YYYY kratzte sich voller Widerwillen zwischen den Stacheln, um sich sogleich mit den ineffektiven Desinfektionslösungen einzusprühen. Sie halfen zwar nicht, aber es war Gewohnheit. Irgendwo lauerte da draußen der Feind, der den Tod gebracht hatte. Er wartete. Aber solange nur EIN Tzek überlebte, überlebten laut ihren Mythen ALLE. Sie alle waren Spaltlinge aus demselben Erbgut. Starb ein Tzek - so ihre Vorstellung - kehrten sie geistig zur universellen ursprünglichen Einheit des Ur-Tzeks zurück und vereinigten sich mit ihm. Und jeder überlebende Tzek WAR der Ur-Tzek!

”An alle Tzek-Clanschiffe: Warnung! Planet mit eingeschlepptem Ungeziefer verseucht! Absolut tödlich! Betreten für immer strikt verboten!” Diese Botschaft wurde von allen Planeten der Tzeks - allen 781 ! pausenlos gesendet. Selbst wenn es Überlebende gegeben hätte, hätten sie durch andere Schiffe nicht geborgen werden können.

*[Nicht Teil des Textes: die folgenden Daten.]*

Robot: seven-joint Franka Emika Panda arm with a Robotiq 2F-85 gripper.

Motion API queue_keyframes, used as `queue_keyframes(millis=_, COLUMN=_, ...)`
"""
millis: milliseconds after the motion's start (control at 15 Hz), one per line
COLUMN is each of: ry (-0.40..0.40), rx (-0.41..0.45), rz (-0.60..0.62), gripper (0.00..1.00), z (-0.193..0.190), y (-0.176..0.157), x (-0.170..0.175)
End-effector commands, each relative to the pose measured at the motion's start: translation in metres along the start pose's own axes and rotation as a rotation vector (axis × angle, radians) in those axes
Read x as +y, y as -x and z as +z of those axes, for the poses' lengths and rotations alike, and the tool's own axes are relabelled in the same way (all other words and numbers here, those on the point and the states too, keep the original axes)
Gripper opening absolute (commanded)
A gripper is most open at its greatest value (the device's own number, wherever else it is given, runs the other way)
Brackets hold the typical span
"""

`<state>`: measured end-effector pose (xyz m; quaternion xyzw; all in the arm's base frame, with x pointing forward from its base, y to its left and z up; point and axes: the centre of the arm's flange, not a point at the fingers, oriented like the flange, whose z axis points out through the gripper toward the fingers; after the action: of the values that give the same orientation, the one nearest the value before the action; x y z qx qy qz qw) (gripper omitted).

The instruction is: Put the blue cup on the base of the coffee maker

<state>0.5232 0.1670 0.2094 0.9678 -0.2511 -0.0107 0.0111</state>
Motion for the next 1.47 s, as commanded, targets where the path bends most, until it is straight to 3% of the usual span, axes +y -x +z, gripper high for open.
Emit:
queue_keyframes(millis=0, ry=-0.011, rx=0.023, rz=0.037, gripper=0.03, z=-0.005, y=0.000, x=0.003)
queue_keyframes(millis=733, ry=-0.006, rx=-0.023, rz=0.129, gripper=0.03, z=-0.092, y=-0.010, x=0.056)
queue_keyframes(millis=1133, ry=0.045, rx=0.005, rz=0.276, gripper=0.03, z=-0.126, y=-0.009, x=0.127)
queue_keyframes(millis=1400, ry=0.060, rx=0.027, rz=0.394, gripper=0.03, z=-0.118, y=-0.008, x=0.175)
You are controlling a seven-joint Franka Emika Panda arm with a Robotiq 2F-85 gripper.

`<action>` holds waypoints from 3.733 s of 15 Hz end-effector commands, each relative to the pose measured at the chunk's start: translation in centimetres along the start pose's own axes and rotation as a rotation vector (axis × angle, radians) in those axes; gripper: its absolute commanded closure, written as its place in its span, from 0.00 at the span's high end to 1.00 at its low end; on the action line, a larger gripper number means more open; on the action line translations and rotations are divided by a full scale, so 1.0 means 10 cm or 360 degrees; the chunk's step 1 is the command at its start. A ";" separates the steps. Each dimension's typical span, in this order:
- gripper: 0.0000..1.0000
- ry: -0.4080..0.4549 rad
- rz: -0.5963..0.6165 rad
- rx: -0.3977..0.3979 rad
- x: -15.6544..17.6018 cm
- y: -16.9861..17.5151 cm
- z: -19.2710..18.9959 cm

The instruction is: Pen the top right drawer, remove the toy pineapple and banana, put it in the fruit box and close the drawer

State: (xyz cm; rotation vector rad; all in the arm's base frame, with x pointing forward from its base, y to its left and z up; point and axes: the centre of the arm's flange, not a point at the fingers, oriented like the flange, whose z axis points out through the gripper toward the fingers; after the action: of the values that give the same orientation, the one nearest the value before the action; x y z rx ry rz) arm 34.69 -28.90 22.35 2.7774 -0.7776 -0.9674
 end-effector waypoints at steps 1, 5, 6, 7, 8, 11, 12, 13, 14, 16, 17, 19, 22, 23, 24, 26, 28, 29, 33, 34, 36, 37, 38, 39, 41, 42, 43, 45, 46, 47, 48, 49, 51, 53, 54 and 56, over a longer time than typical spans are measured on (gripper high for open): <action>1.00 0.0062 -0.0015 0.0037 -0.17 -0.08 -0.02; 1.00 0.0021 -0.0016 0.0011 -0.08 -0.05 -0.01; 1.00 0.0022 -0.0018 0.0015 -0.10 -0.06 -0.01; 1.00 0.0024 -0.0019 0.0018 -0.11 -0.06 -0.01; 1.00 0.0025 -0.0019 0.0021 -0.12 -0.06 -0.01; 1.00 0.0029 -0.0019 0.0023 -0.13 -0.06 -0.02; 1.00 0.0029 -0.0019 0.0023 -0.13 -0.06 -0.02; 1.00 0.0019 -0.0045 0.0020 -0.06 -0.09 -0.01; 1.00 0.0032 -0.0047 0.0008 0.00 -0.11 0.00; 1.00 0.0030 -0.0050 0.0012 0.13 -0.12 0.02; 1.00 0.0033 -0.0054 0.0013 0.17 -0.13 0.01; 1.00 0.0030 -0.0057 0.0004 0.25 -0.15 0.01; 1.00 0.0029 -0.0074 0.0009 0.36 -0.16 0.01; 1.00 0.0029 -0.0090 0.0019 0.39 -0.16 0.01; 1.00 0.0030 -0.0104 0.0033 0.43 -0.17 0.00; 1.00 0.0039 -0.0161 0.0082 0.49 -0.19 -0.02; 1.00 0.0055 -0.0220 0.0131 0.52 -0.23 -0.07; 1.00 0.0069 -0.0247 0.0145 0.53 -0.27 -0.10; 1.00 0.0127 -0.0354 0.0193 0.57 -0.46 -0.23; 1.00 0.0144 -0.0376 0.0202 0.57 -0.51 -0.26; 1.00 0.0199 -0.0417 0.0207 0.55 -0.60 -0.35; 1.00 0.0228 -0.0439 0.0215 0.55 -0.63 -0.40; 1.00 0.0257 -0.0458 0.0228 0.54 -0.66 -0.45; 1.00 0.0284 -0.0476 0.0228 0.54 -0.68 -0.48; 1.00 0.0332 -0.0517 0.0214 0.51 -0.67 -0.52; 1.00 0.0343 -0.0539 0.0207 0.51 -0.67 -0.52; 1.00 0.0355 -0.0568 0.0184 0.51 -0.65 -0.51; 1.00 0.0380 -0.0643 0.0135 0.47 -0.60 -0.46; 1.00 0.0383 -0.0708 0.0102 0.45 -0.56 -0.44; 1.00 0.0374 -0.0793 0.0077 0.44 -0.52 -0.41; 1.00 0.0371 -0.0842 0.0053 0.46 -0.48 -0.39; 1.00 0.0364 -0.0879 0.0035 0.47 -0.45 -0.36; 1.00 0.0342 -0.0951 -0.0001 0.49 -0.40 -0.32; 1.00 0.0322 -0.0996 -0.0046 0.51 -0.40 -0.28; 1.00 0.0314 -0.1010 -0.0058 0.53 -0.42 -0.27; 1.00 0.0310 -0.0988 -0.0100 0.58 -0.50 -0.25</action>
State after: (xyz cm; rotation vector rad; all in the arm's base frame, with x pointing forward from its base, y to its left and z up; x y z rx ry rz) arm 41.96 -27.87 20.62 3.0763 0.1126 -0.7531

Die Tzeks wagten nicht einmal, die Planeten zu betreten, um die Anlagen für die Dimensionspforte zwischen den Universen zu bedienen. Ab und zu flog ein verwirrtes Schiff ziellos im Territorium vorbei, auf der hoffnungslosen Suche einer noch unverseuchten Station auf irgendeiner Welt.

”Ich werde sterben, als vermutlich Letzter der Tzeks, und vermache heute die Botschaft des Geschichtswerks denen, die sie finden. Vernichtet das fremde Ungeziefer! Verflucht sei es für diesen heimtückischen Massenmord an den Kindern des Erweckers! Unser glorreiches Leuchten erlischt jetzt.”

Die Tentakeln YYYY's fielen vom Schreibbord, kraftlos sackte der Tzek zusammen, überzogen vom tödlichen grauweißen Pelz der Sporen.